La question du contrôle des fournisseurs de service est pourtant d’une actualité importante avec la mise en place du LSU. Ce livret regroupera les bilans de fin de période et de fin de cycle, les attestations diverses (sécurité routière, savoir nager…) mais aussi et surtout les indications de difficultés des élèves (PPRE, PAI, passage en UPE2A, notifications MDPH…) ainsi que les absences, les retards (au collège).
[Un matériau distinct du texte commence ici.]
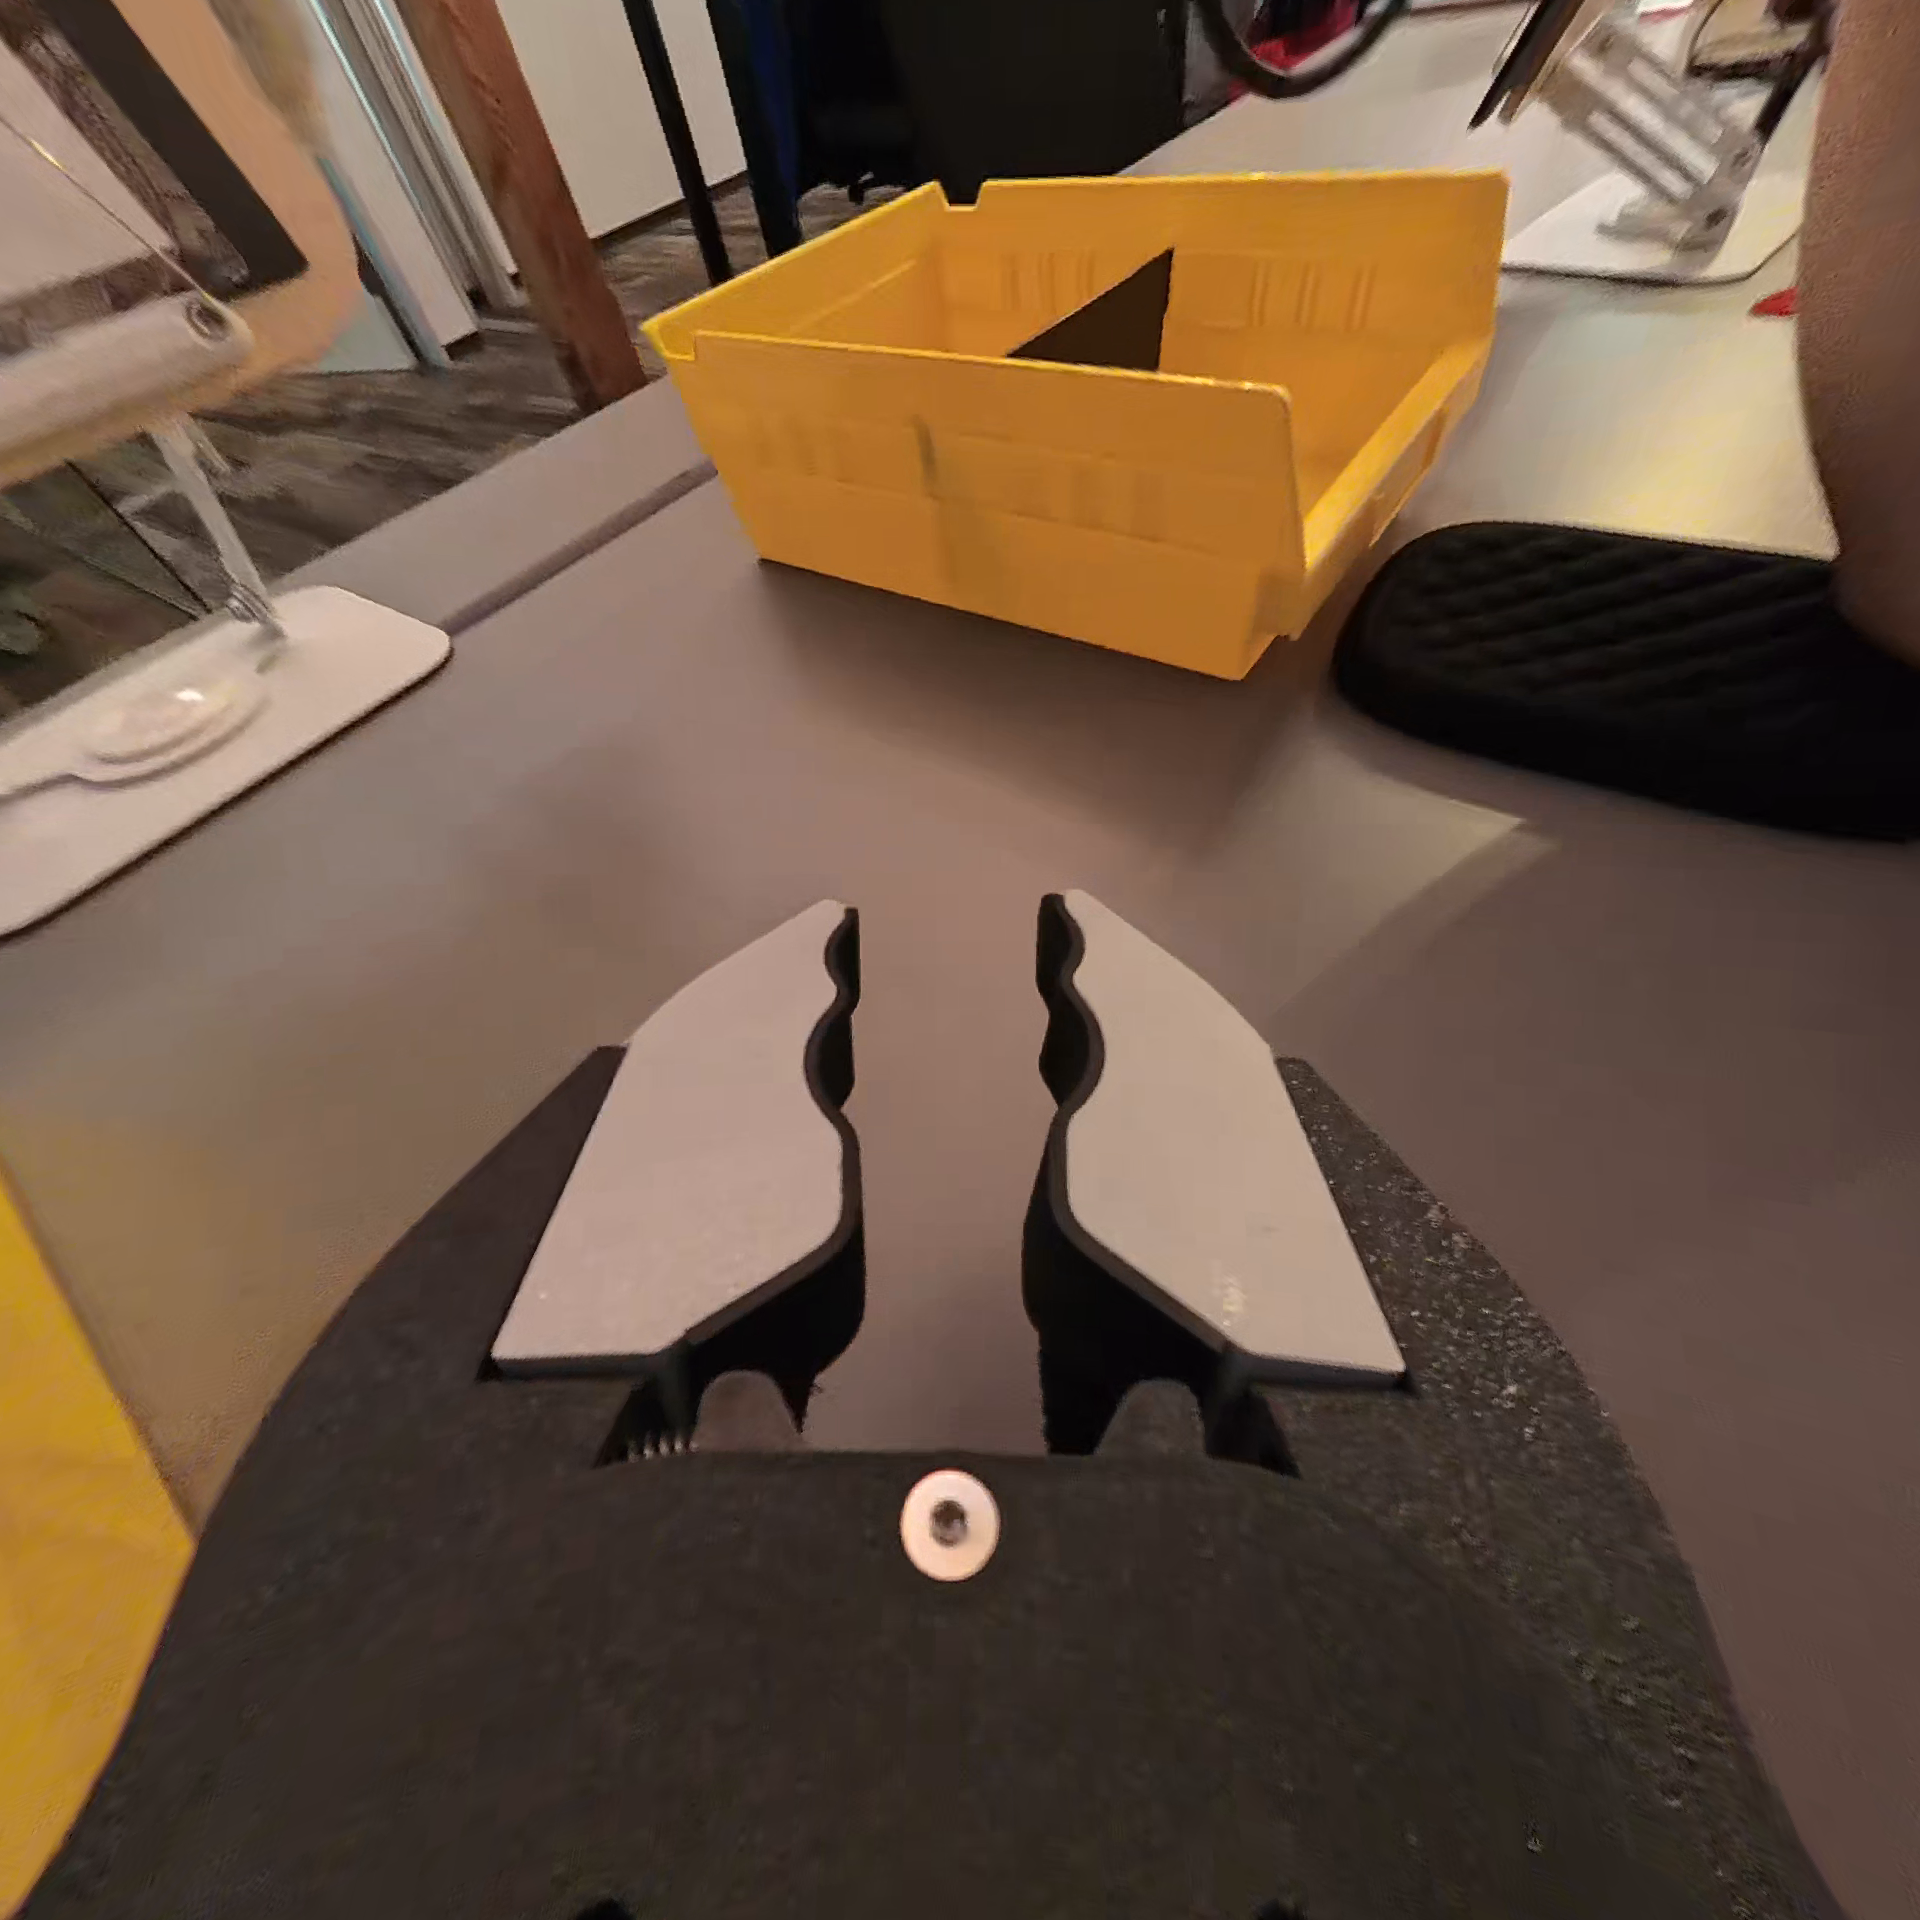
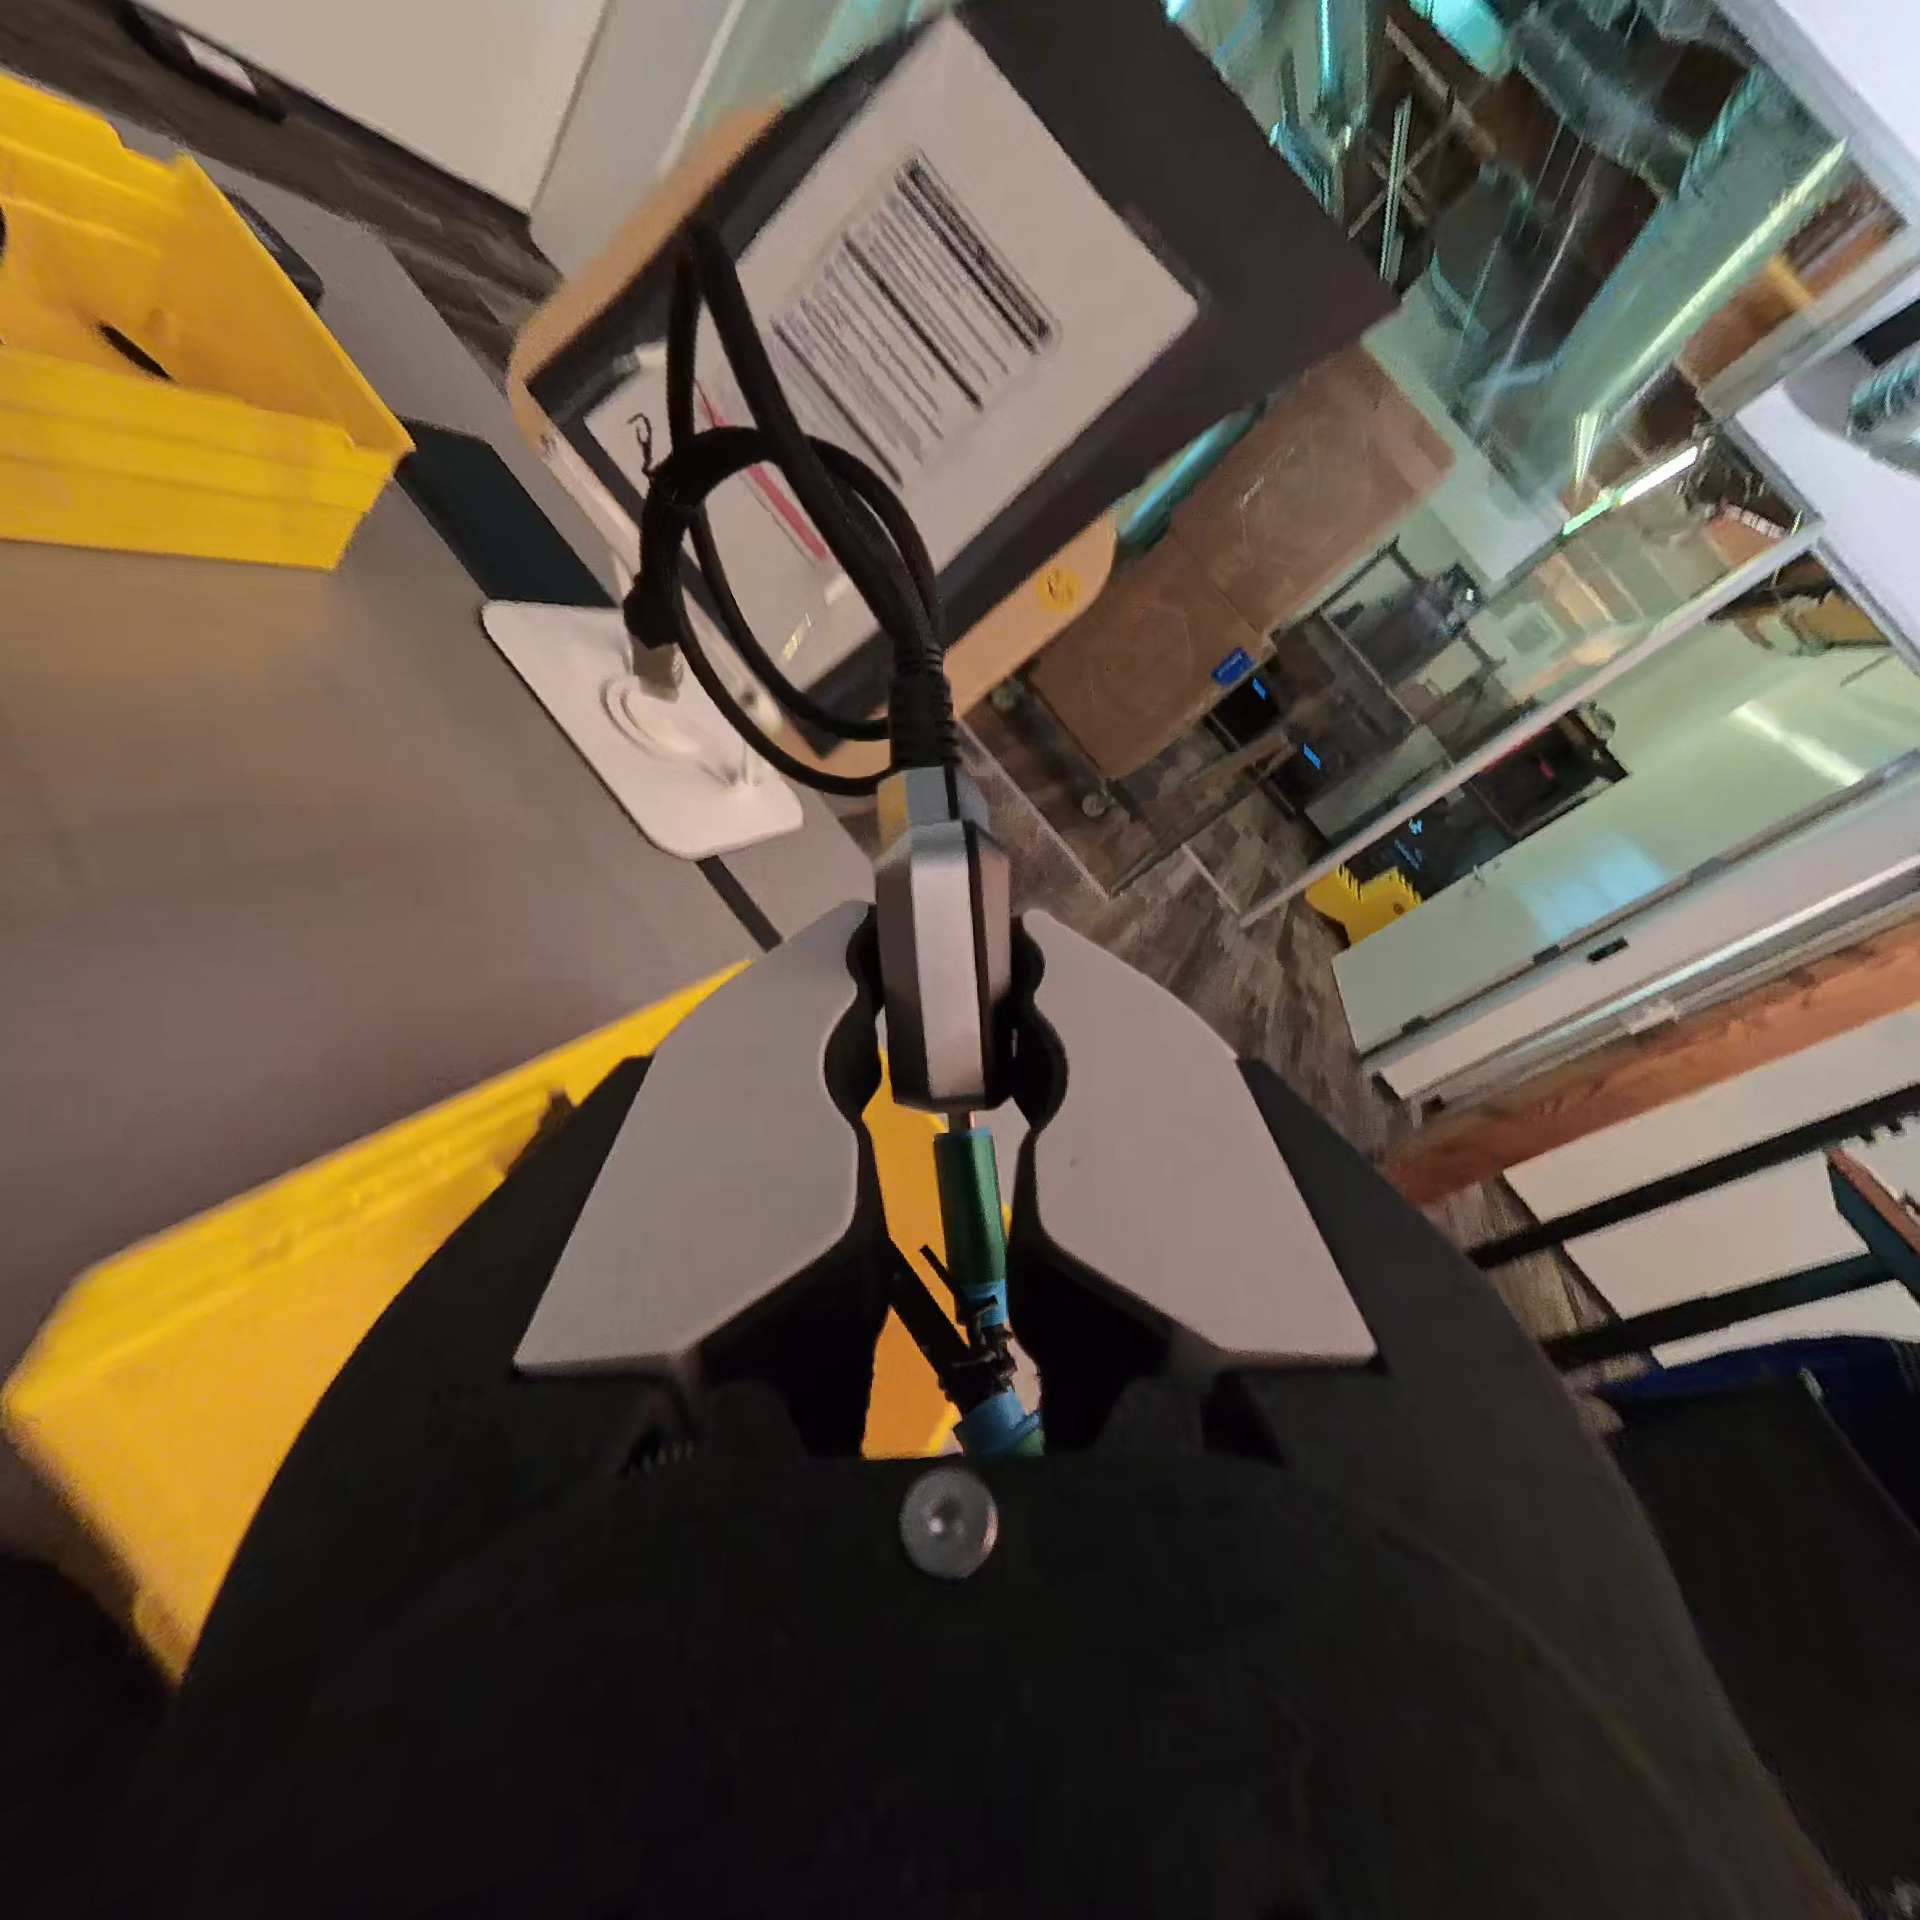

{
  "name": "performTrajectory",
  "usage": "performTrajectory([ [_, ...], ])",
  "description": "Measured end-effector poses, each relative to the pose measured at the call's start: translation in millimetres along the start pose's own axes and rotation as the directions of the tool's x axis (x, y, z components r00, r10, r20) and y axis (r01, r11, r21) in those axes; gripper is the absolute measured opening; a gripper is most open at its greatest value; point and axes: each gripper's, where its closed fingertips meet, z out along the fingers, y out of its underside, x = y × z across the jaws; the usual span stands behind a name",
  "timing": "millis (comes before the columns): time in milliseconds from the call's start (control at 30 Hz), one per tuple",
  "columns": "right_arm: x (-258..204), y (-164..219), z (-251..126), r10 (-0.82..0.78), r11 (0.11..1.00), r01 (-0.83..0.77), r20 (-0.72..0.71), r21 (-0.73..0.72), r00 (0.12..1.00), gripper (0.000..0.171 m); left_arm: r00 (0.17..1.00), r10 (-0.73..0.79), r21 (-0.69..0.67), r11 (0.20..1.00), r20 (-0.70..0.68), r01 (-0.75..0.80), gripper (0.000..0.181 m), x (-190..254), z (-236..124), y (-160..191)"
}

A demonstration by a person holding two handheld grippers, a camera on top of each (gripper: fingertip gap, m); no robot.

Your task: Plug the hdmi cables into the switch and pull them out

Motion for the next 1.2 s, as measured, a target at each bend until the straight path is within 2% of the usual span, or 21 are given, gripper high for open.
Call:
performTrajectory([
  [200, 27, 63, -46, 0.092, 0.985, -0.095, -0.029, -0.146, 0.995, 0.022, 0.988, -0.124, 0.006, 0.992, -0.091, 0.125, 0.028, 2, 1, 0],
  [333, 36, 87, -79, 0.132, 0.973, -0.142, -0.068, -0.181, 0.989, 0.022, 0.981, -0.145, -0.034, 0.989, -0.13, 0.142, 0.028, 10, 5, 5],
  [467, 28, 106, -83, 0.129, 0.96, -0.131, -0.025, -0.248, 0.991, 0.022, 0.979, -0.133, -0.073, 0.99, -0.156, 0.123, 0.028, 19, 9, 11],
  [567, 22, 115, -70, 0.095, 0.928, -0.089, -0.002, -0.363, 0.995, 0.022, 0.972, -0.135, -0.097, 0.988, -0.194, 0.118, 0.028, 28, 12, 12],
  [633, 14, 114, -54, 0.025, 0.901, 0.002, 0.057, -0.435, 0.998, 0.022, 0.966, -0.133, -0.11, 0.988, -0.222, 0.111, 0.028, 33, 13, 13],
  [700, 3, 109, -31, -0.06, 0.851, 0.15, 0.191, -0.503, 0.98, 0.022, 0.96, -0.146, -0.123, 0.985, -0.237, 0.12, 0.028, 34, 14, 15],
  [767, -7, 102, -3, -0.116, 0.798, 0.306, 0.365, -0.519, 0.924, 0.022, 0.944, -0.193, -0.139, 0.977, -0.267, 0.16, 0.028, 38, 15, 16],
  [833, -15, 99, 25, -0.097, 0.752, 0.401, 0.513, -0.524, 0.853, 0.022, 0.913, -0.242, -0.156, 0.967, -0.328, 0.2, 0.028, 48, 14, 14],
  [900, -18, 105, 47, -0.08, 0.671, 0.489, 0.602, -0.557, 0.795, 0.022, 0.891, -0.264, -0.172, 0.962, -0.369, 0.214, 0.027, 55, 13, 13],
  [1033, -15, 123, 84, -0.13, 0.601, 0.593, 0.667, -0.535, 0.734, 0.022, 0.911, -0.211, -0.132, 0.976, -0.354, 0.175, 0.017, 54, 10, 9],
  [1100, -15, 134, 95, -0.123, 0.616, 0.579, 0.66, -0.535, 0.741, 0.022, 0.905, -0.209, -0.118, 0.977, -0.371, 0.177, 0.015, 57, 7, 6],
  [1200, -17, 152, 103, -0.028, 0.659, 0.484, 0.624, -0.577, 0.781, 0.022, 0.898, -0.228, -0.147, 0.972, -0.377, 0.185, 0.015, 58, 8, 10],
])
Toutes ces données personnelles, potentiellement sensibles, sont recueillies sous forme numérique et sont d’ores et déjà accessibles par les services sociaux et municipaux, sous couvert du « secret professionnel partagé », aux préfets au nom du « droit de communication » et potentiellement à toutes les administrations par interconnexion de fichiers.

Toutes les limites évoquées sont fort justement résumées dans l’avis de la CNIL du 23 mai :

« Face à l’utilisation croissante des services numériques dans les pratiques pédagogiques des enseignants et au développement de l’offre commerciale en ce domaine, il est plus que jamais nécessaire de fixer un cadre de régulation adapté qui protège de façon effective les données personnelles des élèves et des enseignants. A cet égard, la CNIL estime intéressante l’initiative prise par le ministère de l’éducation nationale d’inciter les fournisseurs de ces services-éditeurs de logiciels éducatifs comme fournisseurs du web à s’engager, par une Charte de confiance, dans une offre de services numériques respectueux des droits des personnes. Elle considère toutefois que, compte tenu de la sensibilité des données en jeu, cette charte devrait se traduire par un encadrement juridique contraignant tant en ce qui concerne la non utilisation des données scolaires à des fins commerciales, l’hébergement de ces données en France ou en Europe ou encore l’obligation de prendre des mesures de sécurité conformes aux normes en vigueur. Une attention particulière devrait en outre être portée aux droits des personnes. »1

C’est le sens du vœu proposé par la FSU lors du CSE du 8 juin dernier et adopté avec plus de 45 voix pour.